◆ AIM OF THE TASK ◆
Repeat the data exactly, with every line included.

◆ SOURCE DATA ◆
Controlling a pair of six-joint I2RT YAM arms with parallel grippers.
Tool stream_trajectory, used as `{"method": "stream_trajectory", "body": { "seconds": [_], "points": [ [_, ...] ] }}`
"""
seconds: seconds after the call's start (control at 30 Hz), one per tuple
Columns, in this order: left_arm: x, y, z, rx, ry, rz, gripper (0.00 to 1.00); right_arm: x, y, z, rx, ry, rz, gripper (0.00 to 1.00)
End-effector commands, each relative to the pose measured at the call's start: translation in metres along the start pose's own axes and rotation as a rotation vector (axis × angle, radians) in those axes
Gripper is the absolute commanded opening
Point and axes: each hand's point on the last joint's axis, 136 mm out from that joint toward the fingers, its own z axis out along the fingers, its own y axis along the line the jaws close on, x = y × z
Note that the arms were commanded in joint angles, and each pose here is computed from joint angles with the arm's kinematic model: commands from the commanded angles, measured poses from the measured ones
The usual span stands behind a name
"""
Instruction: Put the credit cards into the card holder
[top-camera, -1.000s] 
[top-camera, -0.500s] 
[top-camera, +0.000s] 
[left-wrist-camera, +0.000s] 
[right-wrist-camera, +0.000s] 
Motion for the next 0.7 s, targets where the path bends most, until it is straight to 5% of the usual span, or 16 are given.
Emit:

◆ ANSWER TO THE EXERCISE ◆
Controlling a pair of six-joint I2RT YAM arms with parallel grippers.
Tool stream_trajectory, used as `{"method": "stream_trajectory", "body": { "seconds": [_], "points": [ [_, ...] ] }}`
"""
seconds: seconds after the call's start (control at 30 Hz), one per tuple
Columns, in this order: left_arm: x, y, z, rx, ry, rz, gripper (0.00 to 1.00); right_arm: x, y, z, rx, ry, rz, gripper (0.00 to 1.00)
End-effector commands, each relative to the pose measured at the call's start: translation in metres along the start pose's own axes and rotation as a rotation vector (axis × angle, radians) in those axes
Gripper is the absolute commanded opening
Point and axes: each hand's point on the last joint's axis, 136 mm out from that joint toward the fingers, its own z axis out along the fingers, its own y axis along the line the jaws close on, x = y × z
Note that the arms were commanded in joint angles, and each pose here is computed from joint angles with the arm's kinematic model: commands from the commanded angles, measured poses from the measured ones
The usual span stands behind a name
"""
Instruction: Put the credit cards into the card holder
[top-camera, -1.000s] 
[top-camera, -0.500s] 
[top-camera, +0.000s] 
[left-wrist-camera, +0.000s] 
[right-wrist-camera, +0.000s] 
Motion for the next 0.7 s, targets where the path bends most, until it is straight to 5% of the usual span, or 16 are given.
Emit:

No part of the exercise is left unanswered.